3 Reasons to Migrate Legacy Applications to OpenShift


Migrating brownfield applications is much easier in 2019 than it was even two years ago, thanks to Red Hat OpenShift.

Many customers on their digital transformation journey are at a crossroads with their legacy applications. A 2018 Diamanti Container Adoption Benchmark Survey states that the biggest obstacles to adoption of any new technology platform are infrastructure (30%), security (22%) and deployment concerns (22%).

Perhaps one monolithic brownfield application comes to mind that has grown more expensive to maintain and meet your service level agreements (SLAs). Simply replacing legacy applications with new software can be incredibly costly and disruptive. In some cases, there simply isn’t a viable software alternative.

On the other hand, micro services are independently deployable, optimized for agility, and enable a faster time to market.

So, the question here is, should you containerize your legacy applications? Unlike greenfield apps which are easy to deploy, which means they are cloud-ready and can run anywhere, brownfield apps are not. These are the legacy applications which need to co-exist with new software and infrastructure.

There are a wealth of tools available in OpenShift for you to migrate brownfield apps to containers. Unlike traditional virtual machines (VMs), containers help you package and deploy microservices efficiently.
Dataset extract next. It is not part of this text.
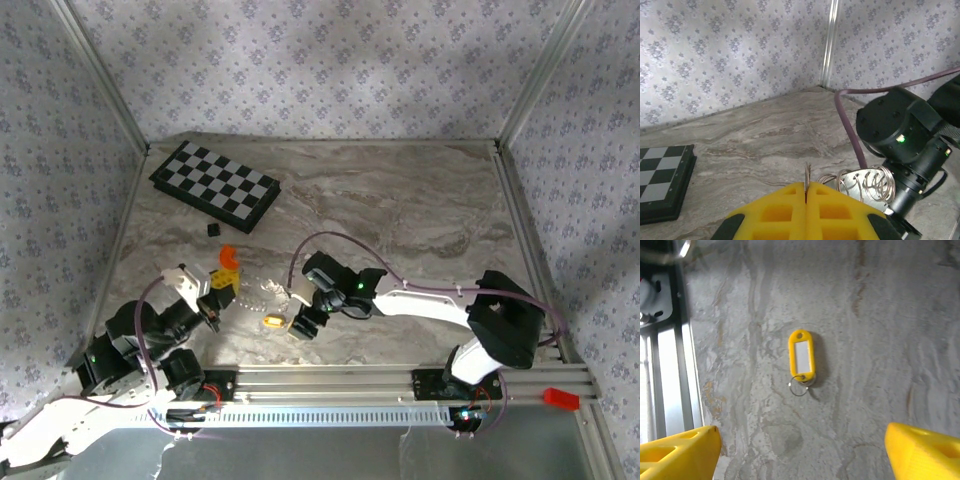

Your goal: Put the keys on the keyring

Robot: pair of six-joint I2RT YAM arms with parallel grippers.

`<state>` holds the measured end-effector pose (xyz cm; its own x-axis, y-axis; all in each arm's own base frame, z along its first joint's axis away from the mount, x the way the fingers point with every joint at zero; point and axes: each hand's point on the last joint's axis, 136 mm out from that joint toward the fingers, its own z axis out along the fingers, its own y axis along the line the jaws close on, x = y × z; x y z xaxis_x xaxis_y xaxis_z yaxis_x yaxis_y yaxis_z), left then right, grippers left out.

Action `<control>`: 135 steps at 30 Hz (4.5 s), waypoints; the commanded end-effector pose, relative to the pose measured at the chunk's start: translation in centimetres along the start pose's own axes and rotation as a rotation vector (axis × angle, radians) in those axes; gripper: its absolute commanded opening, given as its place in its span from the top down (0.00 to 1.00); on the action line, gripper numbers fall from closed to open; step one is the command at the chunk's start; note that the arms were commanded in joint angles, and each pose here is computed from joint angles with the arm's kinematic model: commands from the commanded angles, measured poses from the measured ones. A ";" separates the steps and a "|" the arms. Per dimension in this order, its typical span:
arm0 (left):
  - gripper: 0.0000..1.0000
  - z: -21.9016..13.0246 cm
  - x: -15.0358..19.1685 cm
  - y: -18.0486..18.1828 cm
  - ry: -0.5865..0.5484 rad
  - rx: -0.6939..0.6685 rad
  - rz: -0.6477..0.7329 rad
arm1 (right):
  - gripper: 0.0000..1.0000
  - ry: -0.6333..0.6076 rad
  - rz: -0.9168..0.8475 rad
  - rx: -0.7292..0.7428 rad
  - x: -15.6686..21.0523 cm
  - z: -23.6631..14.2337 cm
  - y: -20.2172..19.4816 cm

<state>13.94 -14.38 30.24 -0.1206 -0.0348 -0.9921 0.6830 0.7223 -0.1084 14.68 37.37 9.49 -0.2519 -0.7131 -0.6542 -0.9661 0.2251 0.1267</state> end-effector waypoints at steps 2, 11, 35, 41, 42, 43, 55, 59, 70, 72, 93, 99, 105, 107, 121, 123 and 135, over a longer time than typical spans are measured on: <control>1.00 -1.8 -1.9 1.4 -0.032 -0.064 0.014 | 0.16 0.013 -0.046 -0.044 0.5 0.9 1.1; 1.00 -4.0 -2.5 2.2 -0.022 -0.088 0.021 | 0.19 0.019 -0.083 -0.029 0.6 1.9 1.8; 1.00 -5.0 -3.0 2.7 -0.033 -0.099 -0.002 | 0.32 0.072 -0.093 0.012 3.4 3.2 2.0; 1.00 -5.6 -3.6 2.9 -0.046 -0.105 0.009 | 0.37 0.041 -0.085 -0.005 2.9 3.1 2.1; 1.00 -5.7 -3.7 2.9 -0.048 -0.105 0.011 | 0.38 0.041 -0.086 -0.008 2.9 3.2 2.2; 1.00 -5.7 -3.7 2.8 -0.047 -0.104 0.012 | 0.40 0.042 -0.088 -0.008 2.8 3.2 2.1; 1.00 -6.3 -3.3 3.0 -0.049 -0.097 -0.006 | 0.44 0.034 -0.110 0.001 2.0 4.3 1.6; 1.00 -6.4 -3.2 3.0 -0.044 -0.097 -0.007 | 0.45 0.027 -0.116 0.004 1.6 4.7 1.4; 1.00 -6.7 -2.9 3.1 -0.050 -0.100 -0.014 | 0.50 0.026 -0.124 -0.004 0.7 6.0 1.0; 1.00 -6.6 -2.8 3.2 -0.048 -0.104 -0.013 | 0.51 0.023 -0.125 -0.008 0.6 6.1 1.0; 1.00 -6.9 -2.6 3.3 -0.061 -0.104 -0.026 | 0.65 0.038 -0.147 0.008 0.2 7.1 0.1; 1.00 -6.9 -2.7 3.2 -0.065 -0.096 -0.026 | 0.65 0.055 -0.151 0.011 0.5 7.4 0.0; 1.00 -6.9 -2.6 3.1 -0.065 -0.093 -0.026 | 0.65 0.074 -0.166 0.034 0.8 7.8 -0.5; 1.00 -6.9 -2.7 3.1 -0.065 -0.093 -0.027 | 0.65 0.081 -0.170 0.044 0.9 7.9 -0.7; 1.00 -6.9 -2.7 3.3 -0.067 -0.101 -0.028 | 0.88 0.100 -0.172 0.062 1.4 8.3 -1.3; 1.00 -6.9 -2.7 3.3 -0.066 -0.103 -0.028 | 0.92 0.100 -0.169 0.062 1.4 8.3 -1.3; 1.00 -6.1 -2.7 2.8 -0.076 -0.081 -0.043 | 1.00 0.141 -0.083 0.140 2.6 5.2 -2.1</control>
<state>11.68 -8.00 31.46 -0.1168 -0.0396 -0.9924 0.6168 0.7802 -0.1037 15.88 40.49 2.92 -0.1200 -0.8020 -0.5852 -0.9856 0.1669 -0.0266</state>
Here are a few efficiencies you get by moving those brownfield apps to OpenShift.

On-demand scale out

Unlike legacy applications which require lengthy and costly hardware approvals to scale up, OpenShift’s integrated service discovery and orchestration enable you to scale out infrastructure instantly to support rapid growth.

When your legacy apps are in containers, container platforms manage your micro services deployments and enable instant capacity on-demand. A 2017 Forrester Report states that containerization will grow as organizations seek to improve efficiency and scalability. Automated self-service is a high or critical priority for 84% of those surveyed. You’ve come to expect this type of elasticity from modern software, and OpenShift can help you obtain this for legacy applications. This enables faster time to market and a better customer experience.

But how do you migrate your legacy apps to containers? More on that in a bit.

Platform supportability

Unlike legacy apps which are hardware-restricted, sometimes to EOL, on-premises hardware, OpenShift abstracts your apps through containers so they run on any hardware, anywhere. Most legacy applications, including Java/C/C++ based applications, can be refactored for containers.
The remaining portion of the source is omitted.